● **Goal of the exercise**:
Those lines of the records that contain "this" are to be located and copied.

● **Source data**:
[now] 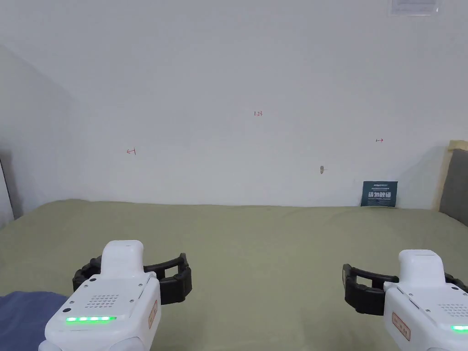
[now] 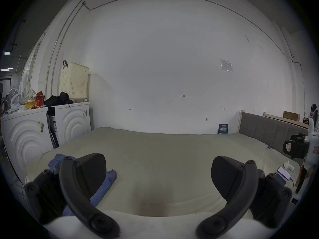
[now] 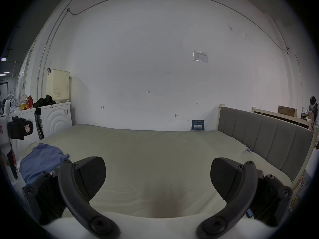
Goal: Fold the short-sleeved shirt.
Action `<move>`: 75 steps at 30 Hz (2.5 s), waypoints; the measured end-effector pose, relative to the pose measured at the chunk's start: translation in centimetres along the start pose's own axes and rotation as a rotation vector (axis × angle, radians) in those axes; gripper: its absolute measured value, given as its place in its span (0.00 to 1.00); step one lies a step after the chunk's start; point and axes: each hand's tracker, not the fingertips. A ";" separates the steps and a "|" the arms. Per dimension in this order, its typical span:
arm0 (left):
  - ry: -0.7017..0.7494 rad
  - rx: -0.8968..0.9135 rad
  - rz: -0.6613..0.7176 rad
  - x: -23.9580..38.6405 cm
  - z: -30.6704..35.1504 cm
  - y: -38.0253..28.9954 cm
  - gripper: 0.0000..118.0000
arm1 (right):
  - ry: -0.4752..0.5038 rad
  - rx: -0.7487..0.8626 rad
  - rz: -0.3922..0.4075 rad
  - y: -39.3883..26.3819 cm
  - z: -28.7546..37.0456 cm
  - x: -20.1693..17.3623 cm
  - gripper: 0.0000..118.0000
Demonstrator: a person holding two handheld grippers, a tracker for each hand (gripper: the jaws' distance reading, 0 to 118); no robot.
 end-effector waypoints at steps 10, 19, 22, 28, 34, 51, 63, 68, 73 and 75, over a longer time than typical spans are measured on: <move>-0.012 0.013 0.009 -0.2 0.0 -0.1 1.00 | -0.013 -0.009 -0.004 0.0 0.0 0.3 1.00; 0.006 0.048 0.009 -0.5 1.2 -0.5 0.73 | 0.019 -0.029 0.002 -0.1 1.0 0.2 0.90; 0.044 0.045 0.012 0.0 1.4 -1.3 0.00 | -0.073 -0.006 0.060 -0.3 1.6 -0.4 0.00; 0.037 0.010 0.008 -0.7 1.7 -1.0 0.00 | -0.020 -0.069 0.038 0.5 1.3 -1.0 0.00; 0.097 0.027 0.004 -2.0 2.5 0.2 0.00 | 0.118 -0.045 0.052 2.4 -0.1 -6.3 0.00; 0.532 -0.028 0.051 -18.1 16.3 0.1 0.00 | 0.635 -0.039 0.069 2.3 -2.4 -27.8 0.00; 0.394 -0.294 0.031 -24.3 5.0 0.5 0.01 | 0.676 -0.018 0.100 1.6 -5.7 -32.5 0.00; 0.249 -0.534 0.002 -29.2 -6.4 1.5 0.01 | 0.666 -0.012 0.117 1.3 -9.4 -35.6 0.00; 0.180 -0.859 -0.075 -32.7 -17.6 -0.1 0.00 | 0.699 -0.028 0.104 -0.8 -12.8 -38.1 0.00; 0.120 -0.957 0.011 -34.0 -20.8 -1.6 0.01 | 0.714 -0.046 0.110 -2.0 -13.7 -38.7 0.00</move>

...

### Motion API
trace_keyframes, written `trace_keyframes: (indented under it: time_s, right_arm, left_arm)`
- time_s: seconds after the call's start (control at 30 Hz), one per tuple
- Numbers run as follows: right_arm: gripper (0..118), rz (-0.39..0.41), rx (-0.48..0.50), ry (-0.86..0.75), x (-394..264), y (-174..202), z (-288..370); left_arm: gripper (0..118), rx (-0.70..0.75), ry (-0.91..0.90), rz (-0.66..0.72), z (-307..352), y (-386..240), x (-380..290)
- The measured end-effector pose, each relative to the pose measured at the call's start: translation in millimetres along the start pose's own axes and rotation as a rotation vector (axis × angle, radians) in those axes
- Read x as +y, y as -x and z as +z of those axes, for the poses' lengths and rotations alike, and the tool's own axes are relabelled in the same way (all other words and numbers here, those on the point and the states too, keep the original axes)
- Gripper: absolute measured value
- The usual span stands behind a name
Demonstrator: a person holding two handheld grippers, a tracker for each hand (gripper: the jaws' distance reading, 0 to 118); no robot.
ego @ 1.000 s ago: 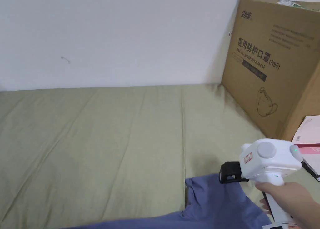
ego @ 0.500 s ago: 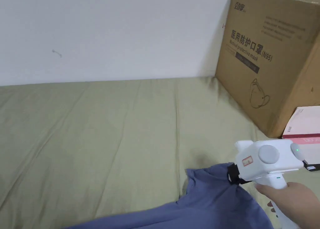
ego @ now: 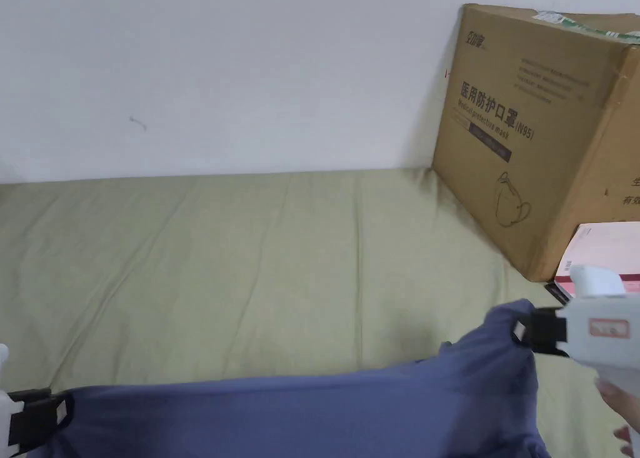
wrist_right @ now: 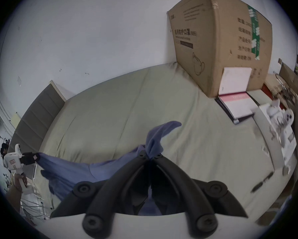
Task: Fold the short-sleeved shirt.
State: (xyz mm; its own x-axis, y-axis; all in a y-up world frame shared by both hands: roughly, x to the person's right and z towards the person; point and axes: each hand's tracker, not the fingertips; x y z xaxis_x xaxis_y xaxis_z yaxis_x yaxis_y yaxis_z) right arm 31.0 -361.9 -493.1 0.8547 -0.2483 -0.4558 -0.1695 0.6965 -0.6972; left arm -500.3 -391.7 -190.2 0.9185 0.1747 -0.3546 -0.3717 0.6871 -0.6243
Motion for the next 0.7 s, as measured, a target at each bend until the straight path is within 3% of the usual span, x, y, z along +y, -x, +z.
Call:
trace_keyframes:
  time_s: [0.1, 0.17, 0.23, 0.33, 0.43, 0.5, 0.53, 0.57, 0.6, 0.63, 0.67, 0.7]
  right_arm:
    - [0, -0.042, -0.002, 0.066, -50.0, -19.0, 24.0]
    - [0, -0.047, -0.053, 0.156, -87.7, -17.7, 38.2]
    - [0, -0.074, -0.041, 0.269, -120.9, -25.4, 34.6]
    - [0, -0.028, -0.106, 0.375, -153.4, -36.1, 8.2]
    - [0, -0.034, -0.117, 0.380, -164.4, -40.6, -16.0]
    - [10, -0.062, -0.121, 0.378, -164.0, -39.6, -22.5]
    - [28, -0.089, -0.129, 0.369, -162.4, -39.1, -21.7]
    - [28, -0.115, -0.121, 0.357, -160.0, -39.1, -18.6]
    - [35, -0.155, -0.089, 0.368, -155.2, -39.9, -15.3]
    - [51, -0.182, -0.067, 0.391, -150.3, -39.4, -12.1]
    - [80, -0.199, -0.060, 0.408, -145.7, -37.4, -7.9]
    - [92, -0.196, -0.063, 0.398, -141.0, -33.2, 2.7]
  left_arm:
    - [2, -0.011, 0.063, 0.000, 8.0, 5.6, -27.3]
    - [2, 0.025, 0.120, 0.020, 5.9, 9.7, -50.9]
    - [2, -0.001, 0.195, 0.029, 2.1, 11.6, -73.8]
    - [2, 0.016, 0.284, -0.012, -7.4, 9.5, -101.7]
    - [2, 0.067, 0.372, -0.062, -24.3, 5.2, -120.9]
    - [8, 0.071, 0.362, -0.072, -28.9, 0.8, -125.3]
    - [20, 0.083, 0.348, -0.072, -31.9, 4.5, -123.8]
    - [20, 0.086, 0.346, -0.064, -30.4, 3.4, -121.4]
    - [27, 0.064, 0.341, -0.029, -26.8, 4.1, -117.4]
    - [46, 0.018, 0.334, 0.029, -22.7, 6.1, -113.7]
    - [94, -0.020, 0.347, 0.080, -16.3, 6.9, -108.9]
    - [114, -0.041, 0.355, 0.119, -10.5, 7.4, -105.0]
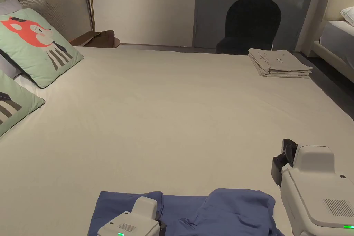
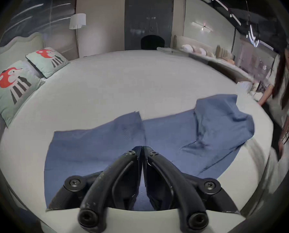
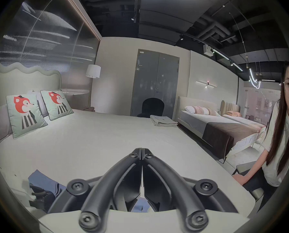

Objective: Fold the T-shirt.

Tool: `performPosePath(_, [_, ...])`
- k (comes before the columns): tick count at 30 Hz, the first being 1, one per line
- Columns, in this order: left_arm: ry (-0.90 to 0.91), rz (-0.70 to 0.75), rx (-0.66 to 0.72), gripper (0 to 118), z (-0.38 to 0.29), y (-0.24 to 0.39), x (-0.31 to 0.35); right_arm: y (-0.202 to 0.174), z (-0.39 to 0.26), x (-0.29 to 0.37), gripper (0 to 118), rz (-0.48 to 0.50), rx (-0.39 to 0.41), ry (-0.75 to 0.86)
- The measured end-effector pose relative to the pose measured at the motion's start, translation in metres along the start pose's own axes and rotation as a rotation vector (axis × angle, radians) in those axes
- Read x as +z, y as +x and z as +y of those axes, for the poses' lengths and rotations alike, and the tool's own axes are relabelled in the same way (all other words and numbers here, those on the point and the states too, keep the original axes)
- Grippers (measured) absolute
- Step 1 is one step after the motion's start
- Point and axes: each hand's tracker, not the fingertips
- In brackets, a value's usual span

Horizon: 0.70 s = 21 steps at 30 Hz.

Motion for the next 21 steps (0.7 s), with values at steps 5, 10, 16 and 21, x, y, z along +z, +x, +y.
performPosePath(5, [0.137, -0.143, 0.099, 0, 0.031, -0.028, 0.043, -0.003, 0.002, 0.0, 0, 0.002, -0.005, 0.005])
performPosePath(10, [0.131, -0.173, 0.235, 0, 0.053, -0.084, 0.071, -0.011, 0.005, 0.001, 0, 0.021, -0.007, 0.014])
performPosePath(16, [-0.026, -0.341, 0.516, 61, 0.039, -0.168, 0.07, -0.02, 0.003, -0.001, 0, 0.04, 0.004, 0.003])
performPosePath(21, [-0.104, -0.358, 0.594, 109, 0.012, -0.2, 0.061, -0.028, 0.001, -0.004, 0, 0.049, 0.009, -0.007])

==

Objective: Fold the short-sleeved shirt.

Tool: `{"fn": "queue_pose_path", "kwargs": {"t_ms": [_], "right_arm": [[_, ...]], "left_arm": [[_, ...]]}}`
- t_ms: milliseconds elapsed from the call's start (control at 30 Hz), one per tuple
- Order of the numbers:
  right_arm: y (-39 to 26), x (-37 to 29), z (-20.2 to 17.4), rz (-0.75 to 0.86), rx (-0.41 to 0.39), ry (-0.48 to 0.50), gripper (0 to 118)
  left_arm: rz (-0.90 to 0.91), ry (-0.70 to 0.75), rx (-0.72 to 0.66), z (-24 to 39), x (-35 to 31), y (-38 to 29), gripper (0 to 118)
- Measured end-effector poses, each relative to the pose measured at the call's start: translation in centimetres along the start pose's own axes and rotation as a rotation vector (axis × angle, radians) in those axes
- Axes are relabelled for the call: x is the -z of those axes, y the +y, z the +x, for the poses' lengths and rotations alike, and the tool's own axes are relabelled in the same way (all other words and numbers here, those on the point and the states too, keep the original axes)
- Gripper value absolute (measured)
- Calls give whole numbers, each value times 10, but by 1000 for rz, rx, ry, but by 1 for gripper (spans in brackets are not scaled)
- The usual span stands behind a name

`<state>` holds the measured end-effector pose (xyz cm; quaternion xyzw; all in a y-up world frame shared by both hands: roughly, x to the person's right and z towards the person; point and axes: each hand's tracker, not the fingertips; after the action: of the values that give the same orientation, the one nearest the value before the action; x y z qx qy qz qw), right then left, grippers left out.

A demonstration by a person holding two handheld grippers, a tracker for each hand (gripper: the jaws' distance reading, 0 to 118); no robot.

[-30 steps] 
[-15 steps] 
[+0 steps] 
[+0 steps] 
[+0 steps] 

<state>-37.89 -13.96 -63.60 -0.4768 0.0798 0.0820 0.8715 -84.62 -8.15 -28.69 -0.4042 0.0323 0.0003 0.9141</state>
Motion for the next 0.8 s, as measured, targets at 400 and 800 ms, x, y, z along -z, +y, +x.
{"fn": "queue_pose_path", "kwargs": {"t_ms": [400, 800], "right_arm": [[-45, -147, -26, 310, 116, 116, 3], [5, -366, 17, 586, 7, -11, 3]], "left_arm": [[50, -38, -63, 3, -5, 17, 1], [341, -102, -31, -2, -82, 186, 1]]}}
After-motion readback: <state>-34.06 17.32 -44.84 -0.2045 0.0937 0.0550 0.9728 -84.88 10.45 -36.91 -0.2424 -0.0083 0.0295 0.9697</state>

● **Problem solution**:
Action `<move>`: 75 steps at 30 Hz (2.5 s), waypoints; the measured end-effector pose, relative to the pose measured at the chunk's start: translation in centimetres along the start pose's own axes and rotation as a rotation vector (axis × angle, radians) in those axes; gripper: its absolute measured value, given as its place in its span (0.00 to 1.00); step one lies a step after the chunk's start; point and axes: each hand's tracker, not the fingertips. A ";" separates the steps and a "|" the arms. Per dimension in this order, its typical span:
- Columns, in this order: left_arm: ry (-0.90 to 0.91), rz (-0.70 to 0.75), rx (-0.66 to 0.72), gripper (0 to 118), z (-0.38 to 0.29), y (-0.24 to 0.39), x (-0.31 to 0.35); right_arm: y (-0.202 to 0.174), z (-0.39 to 0.26), x (-0.29 to 0.37), gripper (0 to 118), rz (-0.48 to 0.50), rx (-0.39 to 0.41), ry (-0.75 to 0.86)

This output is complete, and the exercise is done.